Ismaël Koudou

Personal information
- Date of birth: 27 September 1975 (age 50)
- Place of birth: Ouagadougou, Upper Volta
- Height: 1.82 m (6 ft 0 in)
- Position: Forward

Youth career
- 1993–1995: ASFA Yennega

Senior career*
- Years: Team / Apps / (Gls)
- 1995–2009: ASFA Yennega / 58 / (30)
- 2002–2004: → WA Tlemcen (loan) / 35 / (7)
- 2005: → Khaitan (loan) / 24 / (10)
- 2007–2008: → Al Jahra (loan)

International career
- 1997–2001: Burkina Faso / 35 / (0)

= Ismaël Koudou =

Burkinabe footballer

Ismaël Koudou (born 27 September 1975) is a Burkinabé former professional footballer who played as a forward.

==Club career==
Koudou began his career with ASFA Yennega.

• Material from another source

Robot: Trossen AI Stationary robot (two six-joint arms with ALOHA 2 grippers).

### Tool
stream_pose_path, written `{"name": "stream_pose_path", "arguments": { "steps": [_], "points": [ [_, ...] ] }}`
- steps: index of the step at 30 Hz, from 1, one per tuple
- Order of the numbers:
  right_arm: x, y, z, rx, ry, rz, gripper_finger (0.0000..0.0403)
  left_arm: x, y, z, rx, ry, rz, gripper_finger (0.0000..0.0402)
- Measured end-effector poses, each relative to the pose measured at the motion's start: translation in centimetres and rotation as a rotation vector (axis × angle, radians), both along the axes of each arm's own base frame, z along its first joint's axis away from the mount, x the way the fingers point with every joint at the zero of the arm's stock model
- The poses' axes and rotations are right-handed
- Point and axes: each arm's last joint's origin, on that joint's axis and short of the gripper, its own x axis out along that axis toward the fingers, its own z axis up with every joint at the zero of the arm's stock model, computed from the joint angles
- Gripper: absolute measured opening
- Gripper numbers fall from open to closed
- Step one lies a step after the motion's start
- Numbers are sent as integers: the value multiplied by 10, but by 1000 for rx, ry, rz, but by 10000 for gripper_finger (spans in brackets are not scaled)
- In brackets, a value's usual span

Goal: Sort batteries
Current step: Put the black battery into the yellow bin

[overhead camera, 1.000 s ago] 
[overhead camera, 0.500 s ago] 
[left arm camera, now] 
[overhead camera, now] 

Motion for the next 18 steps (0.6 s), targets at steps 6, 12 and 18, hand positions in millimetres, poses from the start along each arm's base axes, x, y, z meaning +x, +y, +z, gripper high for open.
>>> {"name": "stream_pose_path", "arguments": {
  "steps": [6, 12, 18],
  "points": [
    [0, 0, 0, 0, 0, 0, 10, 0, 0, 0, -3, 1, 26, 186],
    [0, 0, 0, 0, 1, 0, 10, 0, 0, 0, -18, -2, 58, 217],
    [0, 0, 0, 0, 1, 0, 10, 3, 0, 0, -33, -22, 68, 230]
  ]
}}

He joined WA Tlemcen on loan in summer 2002. In the Algerian Championnat National he played 55 games scoring, seven goals before returning to his homeclub ASFA Yennega in 2004. After a half year, he was again loaned out to Kuwaiti Division One club Khaitan but returned to ASFA Yennega in January 2006. After his return he played one year with the club and then signed for a second time in Kuwait for Al-Jahra in June 2007.

==International career==
Koudou was part of the Burkina Faso national team's squad at the 1998 African Nations Cup in his home country, as well as the national squad that participated in the 2000 African Cup of Nations held in Nigeria and Ghana.